| TASK BRIEF |
Where the line containing "of the table" appears in the entries below, start there and print only that line and every line after it, exactly, through the end, excluding pictures.

(Saved data entries)
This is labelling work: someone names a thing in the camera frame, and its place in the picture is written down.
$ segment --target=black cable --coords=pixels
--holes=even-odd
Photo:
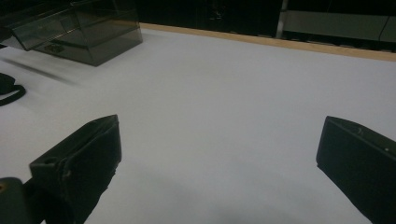
[[[332,0],[330,0],[329,5],[327,6],[326,13],[329,13],[330,7],[332,6]],[[315,35],[309,36],[306,41],[310,41]]]
[[[24,94],[26,94],[26,89],[21,85],[14,85],[11,92],[14,91],[14,94],[8,96],[6,99],[0,100],[0,106],[11,104],[12,102],[20,99]]]
[[[382,33],[384,33],[385,27],[387,27],[387,24],[388,24],[389,19],[390,19],[390,15],[388,15],[388,18],[387,18],[387,20],[385,21],[384,26],[382,27],[381,33],[379,33],[378,41],[381,41],[381,35],[382,35]]]

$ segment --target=transparent plastic container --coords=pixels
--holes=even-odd
[[[0,17],[2,45],[99,65],[142,42],[131,0],[23,2]]]

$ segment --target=black object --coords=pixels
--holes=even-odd
[[[14,83],[15,83],[15,78],[0,73],[0,95],[4,95],[16,91],[16,93],[8,96],[3,100],[0,100],[0,106],[8,105],[16,101],[26,93],[26,89],[22,85],[14,85]]]
[[[24,185],[0,179],[0,223],[84,223],[120,161],[117,115],[85,124],[33,161]]]
[[[327,117],[318,168],[375,224],[396,223],[396,143],[358,123]]]

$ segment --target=table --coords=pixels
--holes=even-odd
[[[315,161],[326,116],[396,139],[396,64],[143,29],[99,67],[0,50],[0,176],[118,114],[123,158],[88,224],[370,223]]]

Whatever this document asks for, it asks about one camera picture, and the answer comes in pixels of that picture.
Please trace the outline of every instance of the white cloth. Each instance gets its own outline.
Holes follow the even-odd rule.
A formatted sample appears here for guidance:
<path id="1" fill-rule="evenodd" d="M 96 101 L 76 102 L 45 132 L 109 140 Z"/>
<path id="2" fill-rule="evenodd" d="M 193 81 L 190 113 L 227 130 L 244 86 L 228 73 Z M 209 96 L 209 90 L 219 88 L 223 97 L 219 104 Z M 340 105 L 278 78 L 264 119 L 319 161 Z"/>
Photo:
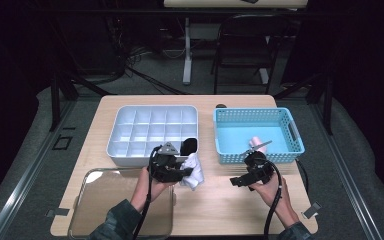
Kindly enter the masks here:
<path id="1" fill-rule="evenodd" d="M 182 163 L 180 169 L 193 168 L 190 176 L 183 177 L 180 181 L 181 186 L 188 186 L 195 191 L 196 187 L 204 182 L 204 173 L 202 172 L 201 162 L 197 153 L 191 153 L 188 158 Z"/>

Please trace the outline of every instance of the sleeve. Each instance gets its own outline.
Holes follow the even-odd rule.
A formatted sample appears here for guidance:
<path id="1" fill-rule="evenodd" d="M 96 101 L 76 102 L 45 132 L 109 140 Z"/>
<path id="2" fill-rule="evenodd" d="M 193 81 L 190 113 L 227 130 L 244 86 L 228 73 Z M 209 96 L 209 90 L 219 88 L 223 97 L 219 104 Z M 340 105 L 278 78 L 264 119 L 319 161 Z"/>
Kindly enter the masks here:
<path id="1" fill-rule="evenodd" d="M 108 211 L 105 222 L 99 225 L 87 239 L 132 239 L 133 230 L 141 217 L 142 215 L 125 199 Z"/>
<path id="2" fill-rule="evenodd" d="M 277 238 L 278 240 L 314 240 L 315 238 L 308 229 L 302 224 L 297 222 L 281 232 Z"/>

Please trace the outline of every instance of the white divided box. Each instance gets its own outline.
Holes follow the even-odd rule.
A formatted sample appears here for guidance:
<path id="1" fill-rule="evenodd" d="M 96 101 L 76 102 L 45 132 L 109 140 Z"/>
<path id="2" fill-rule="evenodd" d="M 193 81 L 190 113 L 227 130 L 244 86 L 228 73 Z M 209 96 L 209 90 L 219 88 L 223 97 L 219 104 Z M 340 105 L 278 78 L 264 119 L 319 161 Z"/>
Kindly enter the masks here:
<path id="1" fill-rule="evenodd" d="M 170 142 L 180 153 L 182 142 L 188 138 L 198 140 L 198 112 L 194 106 L 128 105 L 117 113 L 107 154 L 117 166 L 142 167 L 149 164 L 155 147 Z"/>

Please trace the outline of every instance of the tape piece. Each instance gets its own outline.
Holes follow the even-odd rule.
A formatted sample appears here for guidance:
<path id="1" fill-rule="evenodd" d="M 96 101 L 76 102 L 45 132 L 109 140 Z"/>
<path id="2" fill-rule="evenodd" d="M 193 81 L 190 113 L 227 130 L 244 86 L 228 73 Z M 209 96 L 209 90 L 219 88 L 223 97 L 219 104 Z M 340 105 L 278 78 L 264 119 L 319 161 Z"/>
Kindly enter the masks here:
<path id="1" fill-rule="evenodd" d="M 316 216 L 318 213 L 317 211 L 322 208 L 322 206 L 318 203 L 315 202 L 307 211 L 303 212 L 302 215 L 304 216 L 305 219 L 310 219 L 313 216 Z"/>
<path id="2" fill-rule="evenodd" d="M 45 216 L 46 217 L 55 217 L 55 216 L 67 216 L 68 212 L 70 212 L 70 209 L 67 208 L 57 208 L 57 209 L 49 209 Z"/>

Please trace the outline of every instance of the blue basket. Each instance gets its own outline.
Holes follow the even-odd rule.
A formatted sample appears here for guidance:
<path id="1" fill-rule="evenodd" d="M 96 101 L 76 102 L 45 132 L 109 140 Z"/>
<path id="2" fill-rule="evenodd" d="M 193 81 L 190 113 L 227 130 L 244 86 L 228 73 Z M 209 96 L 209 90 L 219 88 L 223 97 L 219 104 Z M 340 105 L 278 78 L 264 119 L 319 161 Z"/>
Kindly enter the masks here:
<path id="1" fill-rule="evenodd" d="M 243 163 L 249 141 L 268 144 L 266 156 L 274 163 L 290 163 L 304 153 L 304 145 L 286 108 L 217 108 L 213 114 L 215 141 L 221 164 Z"/>

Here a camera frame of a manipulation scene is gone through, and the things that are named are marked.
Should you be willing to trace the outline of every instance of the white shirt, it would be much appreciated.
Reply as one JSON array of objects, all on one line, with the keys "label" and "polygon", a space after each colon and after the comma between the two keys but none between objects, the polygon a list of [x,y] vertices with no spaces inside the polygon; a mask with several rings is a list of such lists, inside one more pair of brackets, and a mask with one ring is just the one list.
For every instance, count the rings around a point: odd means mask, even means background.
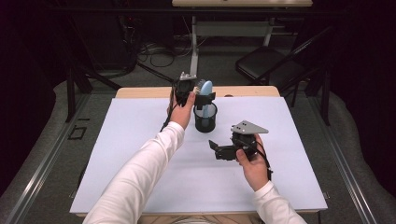
[{"label": "white shirt", "polygon": [[[148,140],[110,181],[84,223],[137,223],[154,186],[181,147],[184,129],[171,121]],[[266,224],[305,223],[270,181],[254,193],[254,204]]]}]

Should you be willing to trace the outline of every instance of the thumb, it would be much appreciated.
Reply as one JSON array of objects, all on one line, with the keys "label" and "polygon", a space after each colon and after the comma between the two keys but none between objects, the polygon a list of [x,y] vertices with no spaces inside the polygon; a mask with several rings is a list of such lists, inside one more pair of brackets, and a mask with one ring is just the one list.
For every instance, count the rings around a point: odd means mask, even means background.
[{"label": "thumb", "polygon": [[244,150],[242,149],[238,149],[236,151],[236,158],[238,159],[239,163],[244,167],[250,164],[247,154],[245,154]]},{"label": "thumb", "polygon": [[184,106],[187,106],[189,108],[192,108],[195,103],[195,93],[193,91],[190,91],[189,98],[187,98],[187,102]]}]

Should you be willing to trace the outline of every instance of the person's right arm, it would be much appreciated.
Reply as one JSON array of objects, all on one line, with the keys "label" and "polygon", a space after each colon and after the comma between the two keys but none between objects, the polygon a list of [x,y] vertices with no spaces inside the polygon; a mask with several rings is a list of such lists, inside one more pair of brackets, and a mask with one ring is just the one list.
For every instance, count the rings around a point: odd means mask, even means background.
[{"label": "person's right arm", "polygon": [[[258,150],[265,155],[260,136],[258,134],[255,136],[259,143]],[[249,161],[242,149],[236,151],[236,157],[244,169],[247,182],[254,190],[253,203],[262,221],[266,224],[306,223],[294,211],[289,201],[279,195],[273,182],[268,180],[267,166],[263,157],[257,155],[255,160]]]}]

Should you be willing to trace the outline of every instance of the person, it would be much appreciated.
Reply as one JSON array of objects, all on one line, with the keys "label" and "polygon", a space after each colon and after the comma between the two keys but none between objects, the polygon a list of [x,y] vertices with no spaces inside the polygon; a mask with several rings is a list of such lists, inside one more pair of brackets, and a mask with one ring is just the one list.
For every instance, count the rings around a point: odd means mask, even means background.
[{"label": "person", "polygon": [[[183,143],[194,101],[195,93],[191,92],[184,106],[173,103],[167,126],[122,166],[83,223],[137,223],[154,186]],[[256,139],[262,144],[257,134]],[[268,180],[263,158],[249,161],[242,149],[236,151],[236,156],[255,191],[253,202],[265,223],[305,223]]]}]

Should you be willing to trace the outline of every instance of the white table top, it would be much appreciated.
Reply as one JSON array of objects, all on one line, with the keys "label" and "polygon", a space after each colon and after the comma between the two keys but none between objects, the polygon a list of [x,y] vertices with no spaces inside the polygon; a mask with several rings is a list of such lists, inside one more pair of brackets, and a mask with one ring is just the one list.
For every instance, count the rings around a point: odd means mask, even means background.
[{"label": "white table top", "polygon": [[311,7],[312,0],[173,0],[174,7]]},{"label": "white table top", "polygon": [[[236,161],[218,161],[208,140],[231,144],[231,125],[246,119],[269,130],[261,134],[273,182],[298,211],[327,209],[289,109],[282,97],[217,97],[217,126],[199,133],[193,115],[185,143],[151,194],[144,214],[252,212],[252,189]],[[71,213],[88,213],[121,166],[166,119],[166,98],[113,99]]]}]

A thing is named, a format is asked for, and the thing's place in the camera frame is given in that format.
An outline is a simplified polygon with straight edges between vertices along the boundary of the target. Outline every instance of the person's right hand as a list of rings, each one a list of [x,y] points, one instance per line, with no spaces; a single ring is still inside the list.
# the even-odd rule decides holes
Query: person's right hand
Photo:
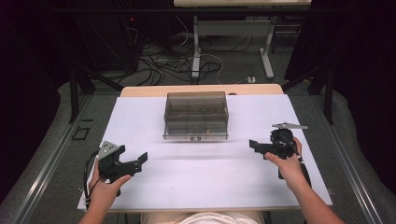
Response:
[[[297,151],[300,155],[302,155],[301,142],[296,137],[294,137],[293,140],[296,142]],[[289,189],[291,189],[291,191],[294,191],[295,188],[301,184],[307,184],[301,169],[301,165],[295,153],[292,157],[287,158],[286,160],[280,159],[271,152],[265,153],[264,157],[268,161],[273,162],[279,168],[280,173],[286,180],[286,184],[288,185]]]

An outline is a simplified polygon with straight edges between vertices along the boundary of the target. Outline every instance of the white tabletop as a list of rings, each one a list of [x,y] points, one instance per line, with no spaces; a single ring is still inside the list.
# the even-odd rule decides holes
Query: white tabletop
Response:
[[[311,0],[175,0],[175,7],[309,6]]]
[[[272,124],[298,124],[287,95],[231,95],[229,139],[218,142],[163,140],[165,97],[118,98],[104,141],[125,145],[121,161],[148,152],[148,161],[121,188],[110,212],[274,210],[299,207],[277,167],[255,153],[248,140],[270,143]],[[331,205],[302,130],[293,130],[303,144],[313,189]],[[85,209],[83,196],[78,209]]]

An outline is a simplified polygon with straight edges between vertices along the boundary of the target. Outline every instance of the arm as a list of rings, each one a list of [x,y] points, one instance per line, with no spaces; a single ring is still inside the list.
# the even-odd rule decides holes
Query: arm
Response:
[[[294,141],[301,154],[302,145],[300,141],[297,138],[294,138]],[[282,160],[270,152],[267,152],[264,156],[268,161],[279,167],[286,184],[296,196],[307,223],[344,223],[308,185],[295,154],[287,160]]]
[[[112,184],[105,183],[105,180],[100,179],[97,161],[94,165],[92,179],[89,184],[91,191],[90,207],[79,223],[102,223],[105,219],[107,210],[116,200],[117,191],[130,179],[130,175],[125,175]]]

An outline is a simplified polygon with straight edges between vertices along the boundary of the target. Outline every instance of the person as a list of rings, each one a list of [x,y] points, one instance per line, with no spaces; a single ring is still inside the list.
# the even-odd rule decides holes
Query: person
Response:
[[[302,155],[302,144],[294,137],[297,150]],[[326,224],[326,223],[344,223],[342,219],[337,216],[332,209],[323,202],[320,197],[312,190],[307,181],[305,180],[301,165],[298,161],[297,155],[286,160],[280,159],[278,156],[267,152],[264,157],[275,164],[283,178],[286,181],[288,188],[295,195],[307,223]],[[92,180],[90,181],[90,189],[93,188],[91,193],[90,206],[80,220],[80,224],[85,223],[102,223],[107,210],[114,203],[117,191],[126,183],[131,177],[125,175],[113,182],[107,184],[104,181],[96,181],[99,179],[98,162],[94,165]],[[197,214],[179,214],[174,213],[171,216],[158,214],[149,214],[142,216],[143,223],[178,223],[178,224],[199,224],[199,223],[258,223],[262,224],[260,213],[254,214],[251,211],[238,211],[238,212],[223,212],[223,213],[197,213]]]

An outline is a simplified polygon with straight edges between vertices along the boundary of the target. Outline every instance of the table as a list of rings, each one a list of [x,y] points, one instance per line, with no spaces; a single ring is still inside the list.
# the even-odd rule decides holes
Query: table
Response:
[[[175,7],[309,7],[311,0],[175,0]],[[201,49],[199,35],[255,35],[266,36],[260,49],[265,75],[272,79],[274,72],[268,58],[269,48],[276,27],[276,17],[269,21],[199,21],[194,16],[194,59],[192,78],[199,77]]]
[[[271,127],[284,121],[298,124],[289,97],[276,84],[129,87],[118,98],[103,140],[125,145],[121,161],[134,161],[148,152],[148,161],[121,188],[109,212],[276,210],[299,204],[277,168],[248,146],[254,139],[270,143]],[[163,140],[164,97],[169,91],[226,91],[229,139],[214,142]],[[302,130],[294,130],[304,146],[304,160],[315,192],[332,200],[306,143]],[[81,197],[78,209],[86,209]]]

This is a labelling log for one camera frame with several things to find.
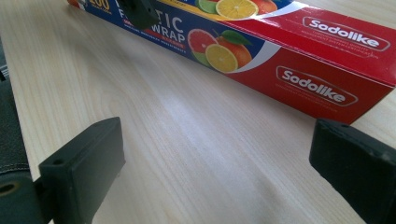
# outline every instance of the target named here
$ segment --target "green leaf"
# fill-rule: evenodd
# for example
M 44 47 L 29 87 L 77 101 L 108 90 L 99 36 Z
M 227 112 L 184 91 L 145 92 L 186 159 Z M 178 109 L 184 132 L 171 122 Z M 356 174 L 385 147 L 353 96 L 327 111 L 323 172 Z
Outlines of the green leaf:
M 208 67 L 210 67 L 211 65 L 210 65 L 210 63 L 207 61 L 207 58 L 206 58 L 206 55 L 204 54 L 204 53 L 199 53 L 199 52 L 192 52 L 192 55 L 195 57 L 195 59 L 199 62 L 199 63 L 201 63 L 201 64 L 203 64 L 203 65 L 205 65 L 205 66 L 208 66 Z
M 209 14 L 218 14 L 216 11 L 217 2 L 212 2 L 208 0 L 196 0 L 195 6 L 201 9 L 201 11 Z
M 221 33 L 221 36 L 233 44 L 252 45 L 250 41 L 236 31 L 226 30 Z

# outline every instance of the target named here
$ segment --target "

| EXERCISE SOLUTION |
An outline is a simplified polygon with straight edges between vertices along the boundary of the target. Outline every instance of the table as a list of rings, each one a list of [x,y] points, one instance per line, with no spaces; a single ring is still inside the list.
# the even-odd rule decides holes
Query: table
Response:
[[[175,7],[309,7],[311,0],[175,0]],[[201,49],[199,35],[255,35],[266,36],[260,49],[265,75],[272,79],[274,72],[268,58],[269,48],[276,27],[276,17],[269,21],[199,21],[194,16],[194,59],[192,78],[199,77]]]
[[[271,127],[284,121],[298,124],[289,97],[276,84],[129,87],[118,98],[103,140],[125,145],[121,161],[134,161],[148,152],[148,161],[121,188],[109,212],[276,210],[299,204],[277,168],[248,146],[254,139],[270,143]],[[163,140],[164,97],[169,91],[226,91],[229,139],[214,142]],[[302,130],[294,130],[304,146],[304,160],[315,192],[332,200],[306,143]],[[81,197],[78,209],[86,209]]]

This is a labelling log for one camera frame with several things to find.
# outline every instance of the target named here
$ segment --target "green leaf"
# fill-rule: evenodd
# for example
M 44 47 L 29 87 L 77 101 L 108 90 L 99 36 Z
M 227 112 L 184 91 L 145 92 L 186 159 Z M 178 109 L 184 132 L 171 122 Z M 356 174 L 385 147 L 353 96 L 327 111 L 323 172 Z
Outlines of the green leaf:
M 208 67 L 210 67 L 211 65 L 210 65 L 210 63 L 207 61 L 207 58 L 206 58 L 206 55 L 204 54 L 204 53 L 199 53 L 199 52 L 192 52 L 192 55 L 195 57 L 195 59 L 199 62 L 199 63 L 201 63 L 201 64 L 203 64 L 203 65 L 205 65 L 205 66 L 208 66 Z
M 209 14 L 218 14 L 216 11 L 217 2 L 212 2 L 208 0 L 196 0 L 195 6 L 201 9 L 201 11 Z
M 221 33 L 221 36 L 233 44 L 252 45 L 250 41 L 236 31 L 226 30 Z

# outline every instance of the target named here
$ segment --target "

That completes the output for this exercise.